Все ангелы живут здесь (сборник) - страница 22



В Париже за теплой коврижкой
Французского свежего хлеба
Я понял, что это уж слишком
Под синим безоблачным небом
Искать продолженья под стрижкой,
Где лоб без морщин утомленья
Глазам высотой не мешает —
Нельзя дожидаться прощенья,
И жалость здесь гостья чужая.
Нам черные руки приносят
Прощальный плохой черный кофе,
И русский язык окружает,
Здесь в праздники наших хватает.
И чопорный поздний наш breakfast
Становится вдруг манифестом —
Нельзя торопиться, целуя,
Нельзя утомляться, ликуя,
Нельзя полюбить, не тоскуя,
Не смей поминать меня всуе.

Долго думал, зачем написал. И понял, что обиделся. На жизнь обиделся. Зачем ей граница, за которой старость и молодость не должны встречаться, потому что рано или поздно отравят друг друга?

Отправил на адрес, который вычитал на визитке. Ксения ответила, и, конечно, предсказуемо:

– А почему лоб-то низкий?

– Вообще-то понравилось?

– Вообще неплохо, но картины у вас – лучше.

Никто не знает, почему
Ломает время жизнь любую…
Секунды падают во тьму
На ощупь, невпопад, вслепую…
Ты загадаешь: чет? нечет?
Но угадать, увы, не сможешь
А время все течет, течет…
И только холодок по коже…

– Это чье? Тоже ваше?

– Давнее. Вдруг вспомнил.

– Хорошо. Не печальтесь. Все сбудется.

– Обещаешь?

– О вас думать – да!


На следующий день рядом с Кириллом ее не было.

И через день – тоже.

Когда спросил, журналист промямлил, что ее срочно вызвали домой, но, видимо, настоящей причины не знал, хотя, наверное, догадывался, судя по тому, как отводил глаза. Используя момент, он тут же начал упрашивать его записать еще одно интервью, но Зимин уже не слушал – повернулся и пошел в гостиницу.

Там сказался больным и тут же попал в соскучившиеся по заботе, умелые руки жены. А он и не сопротивлялся, вдруг исполнившись острой жалостью к себе. Безропотно принял какие-то новейшие желтые таблетки, закутался в принесенный ею плед и уселся подле электрического камина, обрамленного белым мраморным фасадом. Грел он действительно не хуже настоящего, но языки фальшивого пламени и угли, разукрашенные в багровый цвет множеством лампочек, выглядели такой противной глупостью, что Зимин выключил его, чтобы не злиться из-за ерунды.

Ирина вскоре уехала на открытие выставки, обещая звонить, а он бродил по комнатам, обставленным в обыкновенном для таких гостиниц буржуазном стиле – со множеством диванов, обтянутых полосатым штофным шелком, зеркал в громоздких рамах, пуфов на гнутых лакированных ножках, бронзовых разлапистых люстр и парчовых штор, перетянутых витыми шнурами с кистями вроде львиных.

Зимин постоял у окна, глядя на то, как из серых низких облаков льет дождь, покрывая стекла водяными струями, словно художник-абстракционист хаотичным рисунком.

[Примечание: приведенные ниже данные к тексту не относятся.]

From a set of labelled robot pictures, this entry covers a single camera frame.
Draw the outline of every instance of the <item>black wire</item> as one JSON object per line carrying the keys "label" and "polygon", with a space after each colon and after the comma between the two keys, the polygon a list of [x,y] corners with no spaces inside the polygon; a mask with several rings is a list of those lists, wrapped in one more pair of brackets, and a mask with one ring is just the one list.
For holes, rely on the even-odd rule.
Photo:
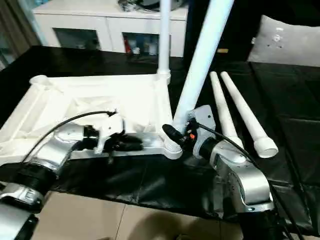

Растревожился, глядя на такую погоду, быстро влез в башмаки из желтой кожи на толстой, словно гусеницы танка, подошве, натянул свитер под горло, схватил гостиничный зонт, любимую свою куртку из мягкой, почти невесомой кожи и пошел в сторону дворца.

Зимина потрясло, как оказались похожи первая и последняя его выставки. То же серое низкое небо, тот же косой дождь и резкий ветер c Cены. И люди, которые, укрываясь под зонтами, так же терпеливо дожидались в длинных очередях своего времени для входа. Внутри они долго вытирали лица от капель дождя, привыкая к теплу помещения, стряхивали и сворачивали зонты, а уж потом поворачивались в сторону города. И это было вторым потрясением для него – разглядывая город, они надолго замирали на галерее, а лица у них становились сосредоточенными и какими-то умиротворенными. Это было прекрасно.